• Can J Anaesth · Sep 1996

    Randomized Controlled Trial Multicenter Study Comparative Study Clinical Trial

    Comparison of sevoflurane/fentanyl and isoflurane/fentanyl during elective coronary artery bypass surgery. Sevoflurane Venture Group.

    • N R Searle, R J Martineau, P Conzen, A al-Hasani, L Mark, T Ebert, M Muzi, and L R Hodgins.
    • Department of Anaesthesia, Montreal Heart Institute, Quebec, Canada.
    • Can J Anaesth. 1996 Sep 1;43(9):890-9.

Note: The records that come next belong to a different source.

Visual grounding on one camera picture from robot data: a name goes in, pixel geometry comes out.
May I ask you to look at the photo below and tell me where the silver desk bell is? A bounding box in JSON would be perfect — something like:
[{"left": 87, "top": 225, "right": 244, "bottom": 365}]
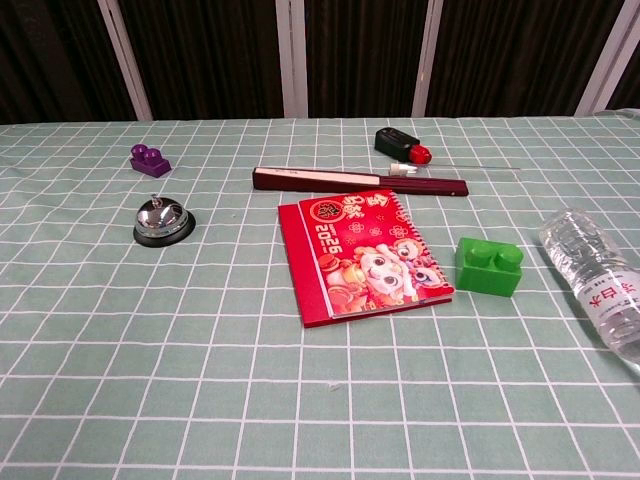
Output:
[{"left": 132, "top": 195, "right": 196, "bottom": 249}]

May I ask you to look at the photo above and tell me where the green toy building brick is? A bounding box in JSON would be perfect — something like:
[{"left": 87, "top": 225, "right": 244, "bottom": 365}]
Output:
[{"left": 453, "top": 236, "right": 525, "bottom": 299}]

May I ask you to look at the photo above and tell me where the green white checked tablecloth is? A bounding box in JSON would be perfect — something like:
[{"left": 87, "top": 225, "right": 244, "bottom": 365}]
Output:
[{"left": 0, "top": 107, "right": 640, "bottom": 480}]

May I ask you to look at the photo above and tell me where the dark red folded hand fan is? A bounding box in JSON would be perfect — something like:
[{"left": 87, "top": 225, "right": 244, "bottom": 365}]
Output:
[{"left": 251, "top": 166, "right": 469, "bottom": 197}]

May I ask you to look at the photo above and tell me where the clear plastic water bottle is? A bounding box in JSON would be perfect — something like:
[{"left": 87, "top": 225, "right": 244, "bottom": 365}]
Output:
[{"left": 538, "top": 208, "right": 640, "bottom": 376}]

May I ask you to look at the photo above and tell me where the white partition frame post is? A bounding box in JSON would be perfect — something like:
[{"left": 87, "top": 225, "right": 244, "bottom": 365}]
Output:
[
  {"left": 574, "top": 0, "right": 640, "bottom": 116},
  {"left": 411, "top": 0, "right": 446, "bottom": 118},
  {"left": 275, "top": 0, "right": 309, "bottom": 120},
  {"left": 97, "top": 0, "right": 154, "bottom": 122}
]

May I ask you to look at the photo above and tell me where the black and red lighter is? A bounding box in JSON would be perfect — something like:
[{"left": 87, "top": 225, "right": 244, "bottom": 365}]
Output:
[{"left": 374, "top": 127, "right": 433, "bottom": 165}]

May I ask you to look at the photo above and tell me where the purple toy building brick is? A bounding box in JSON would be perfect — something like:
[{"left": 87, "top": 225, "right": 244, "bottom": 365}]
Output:
[{"left": 129, "top": 143, "right": 173, "bottom": 179}]

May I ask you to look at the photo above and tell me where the red 2026 desk calendar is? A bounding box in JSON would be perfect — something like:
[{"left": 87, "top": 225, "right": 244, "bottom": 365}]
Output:
[{"left": 277, "top": 189, "right": 457, "bottom": 330}]

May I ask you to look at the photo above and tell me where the clear glass rod white cap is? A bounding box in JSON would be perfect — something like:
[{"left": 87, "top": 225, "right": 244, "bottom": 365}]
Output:
[{"left": 389, "top": 162, "right": 522, "bottom": 177}]

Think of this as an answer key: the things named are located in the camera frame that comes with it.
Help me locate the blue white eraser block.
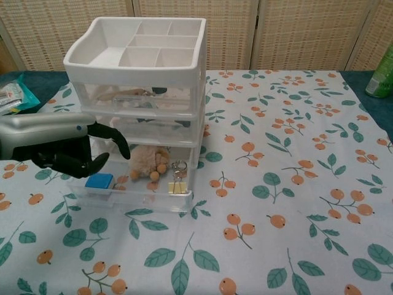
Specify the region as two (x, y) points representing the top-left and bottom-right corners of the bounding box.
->
(85, 173), (114, 197)

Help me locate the clear drawer holding wooden items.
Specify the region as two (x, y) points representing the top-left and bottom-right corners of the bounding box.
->
(80, 82), (195, 112)

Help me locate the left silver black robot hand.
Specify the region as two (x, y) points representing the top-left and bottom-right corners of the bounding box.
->
(0, 112), (131, 179)

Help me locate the teal snack package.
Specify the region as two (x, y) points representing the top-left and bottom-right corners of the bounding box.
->
(0, 73), (42, 117)

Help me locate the beige plush toy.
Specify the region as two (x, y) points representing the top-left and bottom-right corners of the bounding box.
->
(128, 144), (170, 181)

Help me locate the floral orange berry tablecloth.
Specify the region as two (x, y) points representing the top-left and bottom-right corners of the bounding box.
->
(0, 69), (393, 295)

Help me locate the green drink bottle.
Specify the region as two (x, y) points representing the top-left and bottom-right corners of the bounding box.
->
(364, 42), (393, 99)

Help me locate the white plastic drawer organizer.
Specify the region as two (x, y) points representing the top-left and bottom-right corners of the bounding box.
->
(63, 17), (207, 173)

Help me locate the woven bamboo folding screen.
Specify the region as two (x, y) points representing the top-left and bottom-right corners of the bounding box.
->
(0, 0), (393, 74)

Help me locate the gold binder clip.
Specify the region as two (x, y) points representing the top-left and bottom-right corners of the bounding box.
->
(168, 181), (188, 195)

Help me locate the clear drawer holding plush toy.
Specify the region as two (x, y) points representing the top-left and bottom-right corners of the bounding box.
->
(66, 144), (194, 214)

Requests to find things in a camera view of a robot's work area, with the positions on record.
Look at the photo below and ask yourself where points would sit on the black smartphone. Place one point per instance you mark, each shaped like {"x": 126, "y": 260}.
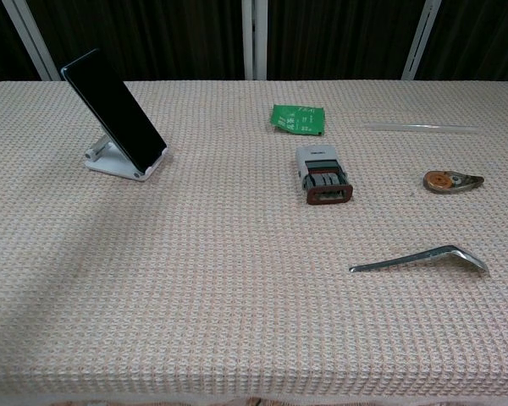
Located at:
{"x": 114, "y": 110}

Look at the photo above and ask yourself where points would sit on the white folding phone stand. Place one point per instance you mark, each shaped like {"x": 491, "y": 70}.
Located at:
{"x": 110, "y": 162}

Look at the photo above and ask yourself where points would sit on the grey date stamp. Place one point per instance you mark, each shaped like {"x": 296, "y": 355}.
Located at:
{"x": 317, "y": 160}

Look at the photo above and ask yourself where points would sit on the beige waffle tablecloth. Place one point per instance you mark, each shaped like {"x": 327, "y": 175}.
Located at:
{"x": 237, "y": 296}

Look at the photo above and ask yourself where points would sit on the green foil packet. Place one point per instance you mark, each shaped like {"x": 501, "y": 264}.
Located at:
{"x": 298, "y": 119}

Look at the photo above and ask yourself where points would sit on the bent metal tool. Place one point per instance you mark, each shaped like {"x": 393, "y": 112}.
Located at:
{"x": 406, "y": 259}

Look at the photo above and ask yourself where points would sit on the clear plastic tube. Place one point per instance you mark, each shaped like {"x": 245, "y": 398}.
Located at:
{"x": 419, "y": 127}

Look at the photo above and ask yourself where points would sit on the brown correction tape dispenser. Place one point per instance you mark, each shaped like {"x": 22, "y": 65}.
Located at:
{"x": 440, "y": 182}

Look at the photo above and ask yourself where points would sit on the black curtain panel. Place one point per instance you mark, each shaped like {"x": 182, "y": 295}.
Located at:
{"x": 0, "y": 46}
{"x": 161, "y": 38}
{"x": 343, "y": 38}
{"x": 482, "y": 38}

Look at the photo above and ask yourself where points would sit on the white frame post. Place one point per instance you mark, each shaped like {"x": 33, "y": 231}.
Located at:
{"x": 421, "y": 40}
{"x": 31, "y": 40}
{"x": 254, "y": 40}

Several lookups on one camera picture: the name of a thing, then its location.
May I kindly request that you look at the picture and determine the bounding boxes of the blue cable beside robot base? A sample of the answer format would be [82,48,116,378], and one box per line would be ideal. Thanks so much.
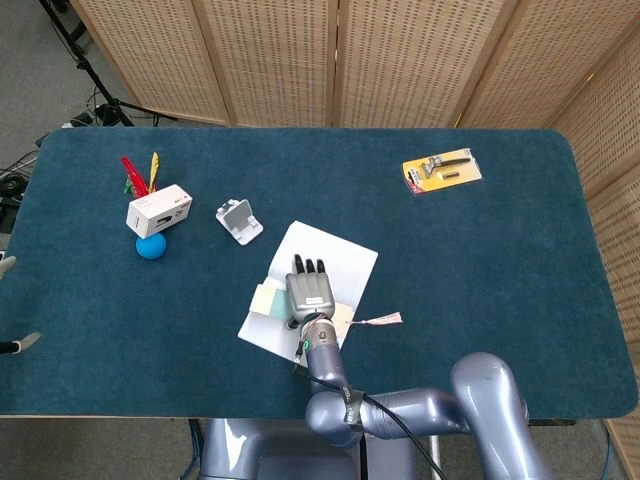
[186,418,207,480]

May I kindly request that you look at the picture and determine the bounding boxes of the grey-blue robot torso base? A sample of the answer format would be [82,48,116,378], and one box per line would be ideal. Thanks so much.
[197,418,419,480]

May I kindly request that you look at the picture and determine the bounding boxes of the white folding phone stand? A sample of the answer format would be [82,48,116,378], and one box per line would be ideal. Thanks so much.
[215,198,265,246]

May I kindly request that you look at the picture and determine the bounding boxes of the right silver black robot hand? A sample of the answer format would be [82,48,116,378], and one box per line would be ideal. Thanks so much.
[284,253,337,331]

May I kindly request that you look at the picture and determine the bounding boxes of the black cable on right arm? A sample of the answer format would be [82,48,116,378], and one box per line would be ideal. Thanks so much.
[292,367,447,480]

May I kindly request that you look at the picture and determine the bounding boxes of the dark blue table mat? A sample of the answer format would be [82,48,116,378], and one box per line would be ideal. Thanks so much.
[0,127,640,420]

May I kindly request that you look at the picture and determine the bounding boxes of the red yellow feather shuttlecock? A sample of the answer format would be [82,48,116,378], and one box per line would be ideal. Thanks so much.
[119,151,161,197]

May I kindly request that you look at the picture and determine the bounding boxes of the black tripod stand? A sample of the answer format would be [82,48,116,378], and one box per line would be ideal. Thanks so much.
[37,0,179,129]

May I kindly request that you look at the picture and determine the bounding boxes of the light blue tasselled bookmark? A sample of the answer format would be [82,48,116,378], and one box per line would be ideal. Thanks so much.
[249,282,403,334]

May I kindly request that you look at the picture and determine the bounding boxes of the yellow packaged hand tool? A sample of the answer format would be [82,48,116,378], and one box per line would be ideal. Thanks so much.
[401,146,484,198]

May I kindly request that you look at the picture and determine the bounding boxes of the blue ball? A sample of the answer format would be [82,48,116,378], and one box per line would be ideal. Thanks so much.
[135,232,168,261]

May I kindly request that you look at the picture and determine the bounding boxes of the black floor cables and devices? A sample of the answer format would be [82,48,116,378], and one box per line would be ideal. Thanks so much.
[0,149,40,234]

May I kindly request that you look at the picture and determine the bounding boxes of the white cardboard box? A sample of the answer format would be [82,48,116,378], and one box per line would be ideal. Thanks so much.
[125,183,194,240]

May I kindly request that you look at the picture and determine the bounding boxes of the open white lined notebook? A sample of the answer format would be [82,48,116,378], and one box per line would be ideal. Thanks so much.
[237,220,380,362]

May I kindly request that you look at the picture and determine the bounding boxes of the wooden perforated folding screen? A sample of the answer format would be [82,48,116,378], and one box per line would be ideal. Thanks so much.
[69,0,640,480]

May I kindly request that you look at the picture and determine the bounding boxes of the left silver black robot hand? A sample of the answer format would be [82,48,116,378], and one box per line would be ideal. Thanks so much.
[0,255,42,356]

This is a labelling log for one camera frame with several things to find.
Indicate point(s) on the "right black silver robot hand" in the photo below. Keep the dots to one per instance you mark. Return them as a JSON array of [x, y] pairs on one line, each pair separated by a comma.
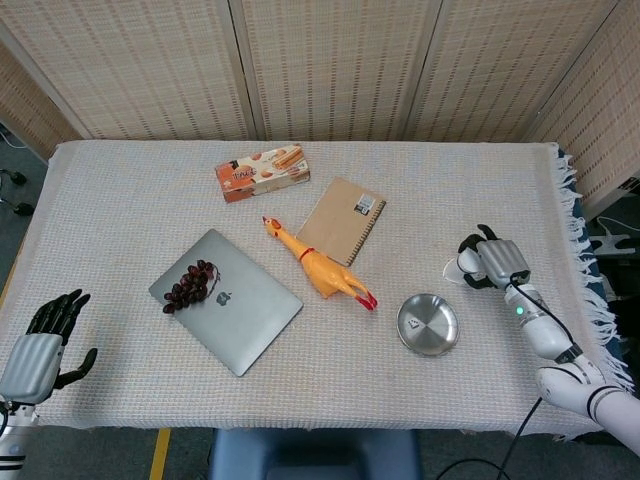
[[502, 262]]

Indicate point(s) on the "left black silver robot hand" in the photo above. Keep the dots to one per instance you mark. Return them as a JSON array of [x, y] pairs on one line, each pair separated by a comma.
[[30, 365]]

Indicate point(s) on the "round steel dish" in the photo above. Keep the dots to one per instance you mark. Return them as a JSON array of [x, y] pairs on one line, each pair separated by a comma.
[[435, 330]]

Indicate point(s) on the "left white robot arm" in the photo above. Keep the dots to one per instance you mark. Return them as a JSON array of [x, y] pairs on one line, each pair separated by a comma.
[[12, 440]]

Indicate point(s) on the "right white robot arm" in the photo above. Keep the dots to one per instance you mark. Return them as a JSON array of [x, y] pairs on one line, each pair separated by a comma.
[[545, 335]]

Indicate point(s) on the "yellow rubber chicken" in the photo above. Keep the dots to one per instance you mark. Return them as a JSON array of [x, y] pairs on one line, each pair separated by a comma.
[[325, 272]]

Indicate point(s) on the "dark blue under cloth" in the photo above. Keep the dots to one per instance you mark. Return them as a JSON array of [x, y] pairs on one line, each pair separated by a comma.
[[580, 210]]

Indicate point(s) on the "white metal stand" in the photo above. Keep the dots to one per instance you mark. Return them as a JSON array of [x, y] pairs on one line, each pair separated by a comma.
[[615, 244]]

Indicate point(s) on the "black caster chair base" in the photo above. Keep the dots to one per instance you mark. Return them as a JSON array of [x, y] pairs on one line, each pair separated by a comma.
[[20, 207]]

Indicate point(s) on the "brown spiral notebook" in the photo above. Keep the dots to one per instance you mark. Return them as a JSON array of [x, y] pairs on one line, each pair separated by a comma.
[[340, 220]]

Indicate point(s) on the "dark red grape bunch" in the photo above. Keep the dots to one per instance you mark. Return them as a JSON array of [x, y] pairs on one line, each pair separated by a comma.
[[187, 290]]

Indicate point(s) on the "woven bamboo screen panel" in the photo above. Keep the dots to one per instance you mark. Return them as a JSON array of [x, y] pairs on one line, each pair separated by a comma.
[[340, 65], [25, 110], [600, 110], [140, 65], [500, 65]]

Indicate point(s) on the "white woven fringed tablecloth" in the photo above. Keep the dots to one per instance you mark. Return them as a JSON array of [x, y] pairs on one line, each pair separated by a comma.
[[125, 200]]

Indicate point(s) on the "silver closed laptop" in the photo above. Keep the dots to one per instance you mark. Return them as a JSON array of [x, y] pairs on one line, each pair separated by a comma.
[[240, 320]]

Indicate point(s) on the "orange cookie box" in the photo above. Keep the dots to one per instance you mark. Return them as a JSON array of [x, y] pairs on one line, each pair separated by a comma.
[[260, 175]]

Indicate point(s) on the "blue padded base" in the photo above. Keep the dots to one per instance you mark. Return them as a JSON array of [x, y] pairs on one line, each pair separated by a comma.
[[310, 455]]

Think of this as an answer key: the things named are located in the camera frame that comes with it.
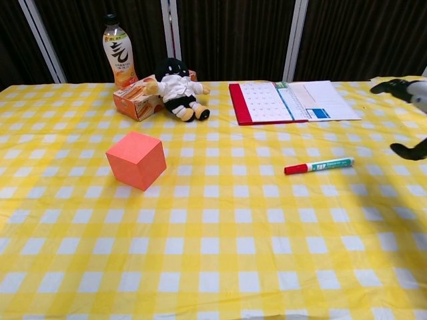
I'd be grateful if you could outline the dark brown curtain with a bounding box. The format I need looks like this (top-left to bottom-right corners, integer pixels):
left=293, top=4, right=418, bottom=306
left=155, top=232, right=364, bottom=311
left=0, top=0, right=427, bottom=91

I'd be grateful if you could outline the yellow checkered tablecloth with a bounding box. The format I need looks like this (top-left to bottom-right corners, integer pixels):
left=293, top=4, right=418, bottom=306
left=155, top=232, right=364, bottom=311
left=0, top=76, right=427, bottom=320

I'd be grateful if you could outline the black and white plush doll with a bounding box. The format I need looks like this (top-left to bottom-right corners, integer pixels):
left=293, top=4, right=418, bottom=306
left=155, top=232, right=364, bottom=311
left=142, top=57, right=212, bottom=123

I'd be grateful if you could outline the red edged desk calendar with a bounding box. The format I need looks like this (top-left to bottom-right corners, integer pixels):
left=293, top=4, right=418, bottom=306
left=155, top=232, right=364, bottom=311
left=228, top=80, right=363, bottom=127

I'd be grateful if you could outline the white frame post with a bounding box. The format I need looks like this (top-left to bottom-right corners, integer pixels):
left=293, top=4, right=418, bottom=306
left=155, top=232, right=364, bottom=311
left=160, top=0, right=183, bottom=61
left=282, top=0, right=309, bottom=83
left=18, top=0, right=67, bottom=84

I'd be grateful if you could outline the orange tissue box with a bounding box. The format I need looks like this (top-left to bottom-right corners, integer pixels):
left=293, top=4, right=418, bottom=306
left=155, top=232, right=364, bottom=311
left=112, top=69, right=198, bottom=122

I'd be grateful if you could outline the red capped green marker pen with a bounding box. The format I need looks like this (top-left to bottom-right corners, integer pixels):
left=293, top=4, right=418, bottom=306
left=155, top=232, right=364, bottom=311
left=284, top=157, right=355, bottom=176

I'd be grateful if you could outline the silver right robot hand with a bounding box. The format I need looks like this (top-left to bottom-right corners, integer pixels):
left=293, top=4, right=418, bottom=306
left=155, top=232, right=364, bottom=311
left=370, top=78, right=427, bottom=161

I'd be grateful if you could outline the orange drink bottle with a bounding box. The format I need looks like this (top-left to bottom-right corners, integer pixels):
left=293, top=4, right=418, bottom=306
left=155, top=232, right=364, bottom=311
left=102, top=13, right=139, bottom=89

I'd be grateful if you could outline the orange cube block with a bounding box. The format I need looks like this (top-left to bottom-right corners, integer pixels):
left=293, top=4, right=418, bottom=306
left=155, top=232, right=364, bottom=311
left=105, top=131, right=167, bottom=192

    PurposeDue to the progressive aging of the surgical population, the proportion of patients with coronary artery disease (CAD) is likely to increase. The effects of the new inhalational anaesthetic sevoflurane must be determined in patients with known CAD.MethodsThis multicentre, randomized, open-label study compared the haemodynamic and cardiovascular effects of sevoflurane and isoflurane with fentanyl in 284 ASA physical status II-IV patients undergoing elective coronary artery bypass graft (CABG).ResultsSatisfactory records were available in 272 patients, 139 sevoflurane (Group S) and 133 isoflurane (Group I). There were no differences between groups for demographic data except that more patients in Group S were taking preoperative beta-blockers (P = 0.03). The mean end-tidal MAC and MAC.hr requirements between groups were not different (Group S received 0.63 +/- 0.02 MAC and 1.00 +/- 0.05 MAC. hr while Group I received 0.58 +/- 0.02 MAC and 0.92 +/- 0.05 MAC. hr P = NS). The preCPB use of intravenous fentanyl was not different between groups. There was a similar decrease in haemodynamic variables in both groups after induction that persisted throughout the preCPB period. The incidence of preCPB myocardial ischaemia, adverse haemodynamic events and use of vasoactive drugs did not differ between groups. The incidence of postoperative myocardial infarction was 2.2% for Group S and Group I was 4.5% (P = NS). There were five postoperative deaths, one of which was attributed to a cardiac cause (Group I).ConclusionIn patients undergoing elective CABG with low risk factors, either sevoflurane or isoflurane, combined with fentanyl, provided an acceptable preCPB haemodynamic profile and cardiac outcomes.